■ **TASK OBJECTIVE**:
From the records below, print exactly the lines starting at the one containing "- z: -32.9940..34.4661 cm" and ending at the one containing "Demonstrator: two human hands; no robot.", ends included, and nothing else.
+++ EXTRACTED RECORDS +++
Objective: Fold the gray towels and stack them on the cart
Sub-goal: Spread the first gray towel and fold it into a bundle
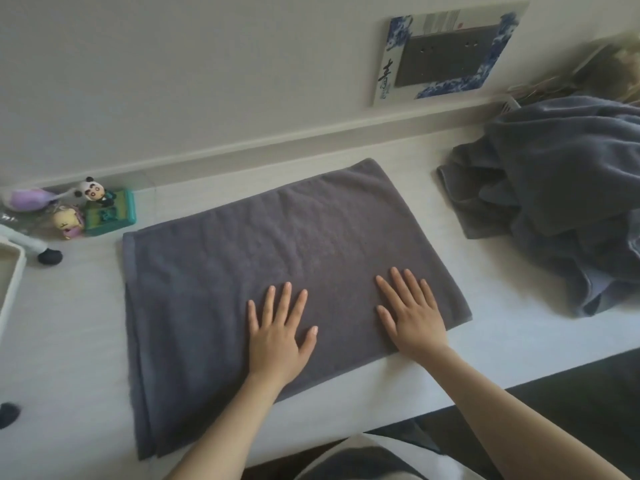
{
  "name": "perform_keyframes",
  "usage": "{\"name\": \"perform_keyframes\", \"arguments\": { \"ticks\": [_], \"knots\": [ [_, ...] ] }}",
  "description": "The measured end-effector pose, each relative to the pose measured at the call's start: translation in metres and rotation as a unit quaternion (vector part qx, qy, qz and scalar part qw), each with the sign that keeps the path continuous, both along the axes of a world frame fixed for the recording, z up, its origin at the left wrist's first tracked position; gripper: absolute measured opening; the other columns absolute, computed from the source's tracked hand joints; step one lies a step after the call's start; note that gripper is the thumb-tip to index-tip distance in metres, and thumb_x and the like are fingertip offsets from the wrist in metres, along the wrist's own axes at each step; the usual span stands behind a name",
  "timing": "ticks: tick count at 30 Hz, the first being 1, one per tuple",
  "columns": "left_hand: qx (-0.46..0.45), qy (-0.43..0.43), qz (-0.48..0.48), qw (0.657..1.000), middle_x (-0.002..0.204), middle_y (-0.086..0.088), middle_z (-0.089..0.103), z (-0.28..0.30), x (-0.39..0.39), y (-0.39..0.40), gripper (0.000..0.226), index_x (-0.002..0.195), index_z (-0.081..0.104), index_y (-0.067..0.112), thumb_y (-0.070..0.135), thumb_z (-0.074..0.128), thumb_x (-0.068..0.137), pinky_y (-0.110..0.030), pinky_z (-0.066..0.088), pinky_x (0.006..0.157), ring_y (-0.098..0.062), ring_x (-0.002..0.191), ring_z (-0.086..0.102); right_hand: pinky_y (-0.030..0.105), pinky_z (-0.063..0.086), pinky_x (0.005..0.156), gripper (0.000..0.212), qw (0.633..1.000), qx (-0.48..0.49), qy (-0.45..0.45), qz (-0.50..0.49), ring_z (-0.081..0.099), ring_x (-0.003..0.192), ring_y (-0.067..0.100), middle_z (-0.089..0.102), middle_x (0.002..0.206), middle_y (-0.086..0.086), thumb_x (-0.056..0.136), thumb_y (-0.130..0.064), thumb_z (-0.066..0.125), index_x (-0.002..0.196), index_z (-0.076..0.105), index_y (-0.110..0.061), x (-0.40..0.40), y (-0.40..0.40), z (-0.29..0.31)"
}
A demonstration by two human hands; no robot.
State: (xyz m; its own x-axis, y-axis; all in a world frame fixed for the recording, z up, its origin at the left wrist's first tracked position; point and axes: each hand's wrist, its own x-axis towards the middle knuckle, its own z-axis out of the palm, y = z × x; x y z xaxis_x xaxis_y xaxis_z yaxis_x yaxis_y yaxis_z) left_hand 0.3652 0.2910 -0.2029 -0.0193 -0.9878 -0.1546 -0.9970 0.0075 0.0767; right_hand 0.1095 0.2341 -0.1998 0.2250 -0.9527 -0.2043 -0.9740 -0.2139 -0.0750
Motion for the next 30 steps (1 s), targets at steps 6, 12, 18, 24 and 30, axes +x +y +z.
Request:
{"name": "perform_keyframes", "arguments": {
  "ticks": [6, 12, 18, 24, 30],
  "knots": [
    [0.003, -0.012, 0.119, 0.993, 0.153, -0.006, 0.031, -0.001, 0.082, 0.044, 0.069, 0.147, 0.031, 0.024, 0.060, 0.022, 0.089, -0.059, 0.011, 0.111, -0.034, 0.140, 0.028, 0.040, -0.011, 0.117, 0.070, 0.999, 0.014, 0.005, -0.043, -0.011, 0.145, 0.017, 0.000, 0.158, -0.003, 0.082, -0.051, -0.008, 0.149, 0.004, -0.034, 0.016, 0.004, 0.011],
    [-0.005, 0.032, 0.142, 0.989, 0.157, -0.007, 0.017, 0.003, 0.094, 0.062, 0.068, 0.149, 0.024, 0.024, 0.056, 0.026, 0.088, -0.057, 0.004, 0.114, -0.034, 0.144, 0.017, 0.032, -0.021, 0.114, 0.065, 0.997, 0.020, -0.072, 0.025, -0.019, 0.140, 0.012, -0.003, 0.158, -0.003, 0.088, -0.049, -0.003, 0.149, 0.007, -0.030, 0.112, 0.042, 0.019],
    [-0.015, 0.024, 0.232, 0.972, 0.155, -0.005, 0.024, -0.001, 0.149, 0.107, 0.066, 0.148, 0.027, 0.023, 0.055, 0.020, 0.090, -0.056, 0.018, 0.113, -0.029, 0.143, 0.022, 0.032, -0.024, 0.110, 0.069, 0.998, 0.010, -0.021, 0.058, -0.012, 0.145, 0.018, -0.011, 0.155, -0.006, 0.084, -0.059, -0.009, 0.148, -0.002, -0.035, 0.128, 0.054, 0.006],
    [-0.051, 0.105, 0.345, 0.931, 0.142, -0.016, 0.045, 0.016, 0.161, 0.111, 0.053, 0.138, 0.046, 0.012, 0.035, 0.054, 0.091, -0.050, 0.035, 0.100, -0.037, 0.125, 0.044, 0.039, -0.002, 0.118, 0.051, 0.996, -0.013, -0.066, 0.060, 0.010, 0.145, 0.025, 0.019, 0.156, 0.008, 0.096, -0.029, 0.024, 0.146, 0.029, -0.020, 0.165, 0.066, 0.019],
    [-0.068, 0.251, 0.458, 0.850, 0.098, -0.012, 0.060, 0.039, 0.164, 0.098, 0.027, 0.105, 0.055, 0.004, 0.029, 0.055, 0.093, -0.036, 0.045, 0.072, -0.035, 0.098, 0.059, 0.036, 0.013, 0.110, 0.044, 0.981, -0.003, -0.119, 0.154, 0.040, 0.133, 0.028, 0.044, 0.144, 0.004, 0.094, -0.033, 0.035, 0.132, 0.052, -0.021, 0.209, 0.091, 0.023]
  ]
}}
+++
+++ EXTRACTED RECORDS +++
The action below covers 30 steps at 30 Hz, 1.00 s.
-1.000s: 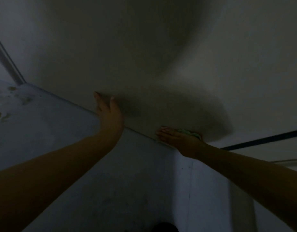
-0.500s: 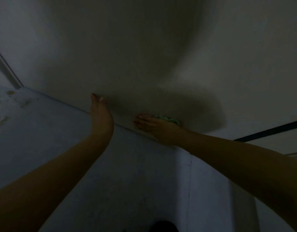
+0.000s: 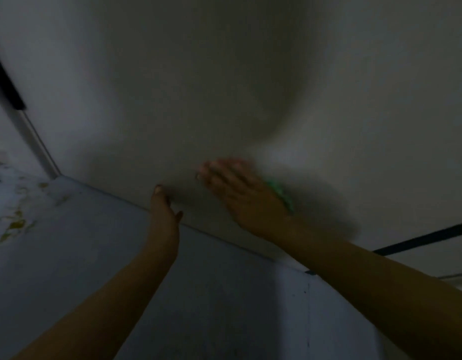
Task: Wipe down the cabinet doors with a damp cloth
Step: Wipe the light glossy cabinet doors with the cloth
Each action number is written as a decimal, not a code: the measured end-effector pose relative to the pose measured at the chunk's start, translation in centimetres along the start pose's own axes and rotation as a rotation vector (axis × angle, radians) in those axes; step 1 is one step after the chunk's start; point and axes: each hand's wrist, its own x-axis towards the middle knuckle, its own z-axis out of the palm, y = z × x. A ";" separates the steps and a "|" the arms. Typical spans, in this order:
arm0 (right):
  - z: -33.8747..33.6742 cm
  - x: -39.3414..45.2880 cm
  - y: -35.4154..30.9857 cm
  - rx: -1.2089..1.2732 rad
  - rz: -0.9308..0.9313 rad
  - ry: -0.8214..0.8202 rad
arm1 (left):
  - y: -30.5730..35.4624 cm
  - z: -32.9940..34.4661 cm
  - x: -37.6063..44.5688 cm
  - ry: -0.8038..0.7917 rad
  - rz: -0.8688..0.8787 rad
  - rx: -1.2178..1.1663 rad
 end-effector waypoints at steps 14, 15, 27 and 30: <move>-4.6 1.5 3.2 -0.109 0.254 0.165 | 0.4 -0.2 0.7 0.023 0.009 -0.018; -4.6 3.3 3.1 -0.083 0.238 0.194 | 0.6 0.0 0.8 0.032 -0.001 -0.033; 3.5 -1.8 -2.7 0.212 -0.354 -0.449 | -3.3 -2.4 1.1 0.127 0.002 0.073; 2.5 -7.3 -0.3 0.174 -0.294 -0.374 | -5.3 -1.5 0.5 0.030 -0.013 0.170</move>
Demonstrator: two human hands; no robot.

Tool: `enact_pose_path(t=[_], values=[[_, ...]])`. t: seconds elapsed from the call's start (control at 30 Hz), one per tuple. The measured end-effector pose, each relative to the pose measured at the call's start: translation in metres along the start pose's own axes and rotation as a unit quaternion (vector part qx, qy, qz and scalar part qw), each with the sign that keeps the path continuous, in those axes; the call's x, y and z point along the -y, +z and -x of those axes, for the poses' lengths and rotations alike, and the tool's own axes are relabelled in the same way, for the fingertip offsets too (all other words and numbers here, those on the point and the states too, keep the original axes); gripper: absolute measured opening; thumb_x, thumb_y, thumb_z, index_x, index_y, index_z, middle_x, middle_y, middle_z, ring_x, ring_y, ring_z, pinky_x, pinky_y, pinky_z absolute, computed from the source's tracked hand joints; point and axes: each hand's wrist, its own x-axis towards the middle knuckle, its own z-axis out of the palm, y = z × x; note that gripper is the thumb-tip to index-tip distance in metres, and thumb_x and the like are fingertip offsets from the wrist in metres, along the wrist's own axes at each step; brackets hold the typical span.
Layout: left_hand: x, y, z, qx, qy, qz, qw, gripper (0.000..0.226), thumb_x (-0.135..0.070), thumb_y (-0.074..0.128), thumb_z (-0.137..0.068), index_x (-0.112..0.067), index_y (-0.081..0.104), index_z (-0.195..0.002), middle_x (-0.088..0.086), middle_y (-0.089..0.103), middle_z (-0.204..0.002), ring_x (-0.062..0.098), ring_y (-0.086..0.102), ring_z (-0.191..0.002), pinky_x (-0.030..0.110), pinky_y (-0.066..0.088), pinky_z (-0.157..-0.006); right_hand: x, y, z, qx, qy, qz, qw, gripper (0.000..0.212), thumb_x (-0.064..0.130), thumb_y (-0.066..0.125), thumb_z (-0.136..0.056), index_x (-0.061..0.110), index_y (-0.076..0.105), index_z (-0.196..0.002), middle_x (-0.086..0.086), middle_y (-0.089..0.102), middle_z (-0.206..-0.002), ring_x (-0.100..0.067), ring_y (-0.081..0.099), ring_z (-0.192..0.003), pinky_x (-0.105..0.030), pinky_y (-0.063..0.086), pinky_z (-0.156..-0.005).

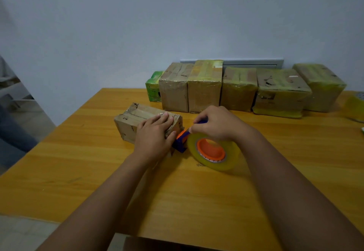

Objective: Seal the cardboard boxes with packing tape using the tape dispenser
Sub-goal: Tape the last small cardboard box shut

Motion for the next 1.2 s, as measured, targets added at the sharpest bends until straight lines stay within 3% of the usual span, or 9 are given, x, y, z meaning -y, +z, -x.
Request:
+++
■ **EXERCISE OUTPUT**:
  - z: -32.9940..34.4661 cm
  - x: -37.6063..44.5688 cm
  - ry: -0.8038..0.7917 rad
  - rz: -0.8688..0.8787 rad
  - rx: -1.2178..1.1663 rad
 end-effector waypoints at steps 14, 15, 27 and 30: <move>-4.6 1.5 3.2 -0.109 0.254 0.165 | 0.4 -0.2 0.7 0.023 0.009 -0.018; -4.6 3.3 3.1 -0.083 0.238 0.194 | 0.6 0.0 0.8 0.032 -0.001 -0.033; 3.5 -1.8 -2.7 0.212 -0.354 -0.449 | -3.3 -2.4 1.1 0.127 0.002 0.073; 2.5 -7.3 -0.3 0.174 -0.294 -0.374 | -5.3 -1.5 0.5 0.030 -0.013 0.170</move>
Demonstrator: two human hands; no robot.

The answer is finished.